Reversed and remanded.[3]

[1] ORS 656.156(1) provides:

“(1) If injury or death results to a worker from the deliberate intention of the worker himself to produce such injury or death, neither the worker nor the widow, widower, child or dependent of the worker shall receive any payment whatsoever under ORS 656.001 to 656.794.”

[2] ORS 656.005(8)(a) provides:

“A ‘compensable injury’ is an accidental injury, or accidental injury to prosthetic appliances, a rising out of and in the course of employment requiring medical services or resulting in disability or death; an injury is accidental if the result is an accident, whether or not due to accidental means.”

[3] The cross-appeal raises no additional issues.

LEE, J., dissenting.

The result reached by the majority condones immature conduct. I would affirm the Workers’ Compensation Board’s denial of benefits because, as the Board found, claimant was not acting within his “course of employment” at the time that he struck the barrel.

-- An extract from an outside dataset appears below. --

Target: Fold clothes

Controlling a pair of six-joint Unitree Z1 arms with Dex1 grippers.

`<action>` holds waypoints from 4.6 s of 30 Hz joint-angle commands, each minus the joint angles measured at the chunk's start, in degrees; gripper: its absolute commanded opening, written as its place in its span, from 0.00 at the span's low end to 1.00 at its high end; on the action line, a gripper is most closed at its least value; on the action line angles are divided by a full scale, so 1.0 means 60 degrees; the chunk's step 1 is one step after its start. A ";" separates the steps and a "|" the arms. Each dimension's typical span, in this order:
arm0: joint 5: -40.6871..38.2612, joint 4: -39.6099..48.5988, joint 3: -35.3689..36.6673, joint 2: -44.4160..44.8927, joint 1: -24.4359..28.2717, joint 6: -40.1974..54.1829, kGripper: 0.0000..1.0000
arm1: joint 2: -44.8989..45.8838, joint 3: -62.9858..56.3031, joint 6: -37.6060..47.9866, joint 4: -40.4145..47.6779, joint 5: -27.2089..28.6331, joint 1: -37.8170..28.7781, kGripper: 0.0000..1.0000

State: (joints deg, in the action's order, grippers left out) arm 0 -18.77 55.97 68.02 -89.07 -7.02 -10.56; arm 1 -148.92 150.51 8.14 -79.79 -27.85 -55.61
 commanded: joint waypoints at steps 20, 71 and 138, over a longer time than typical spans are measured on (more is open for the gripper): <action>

Claimant was employed to patch defects in plywood panels. To ensure a free flow of glue from the applicator hose, it was the practice to periodically eject some of the adhesive into a bucket. The bucket of waste glue was from time to time emptied in a vat outside the plant. The most direct access to that vat was through a hole in the side of the building. This exit hole was used with the knowledge and consent of claimant’s foreman. The hole was kept open in the summer for ventilation and was closed during cold weather by a 4′ x 8′ sheet of plywood secured with a fastener.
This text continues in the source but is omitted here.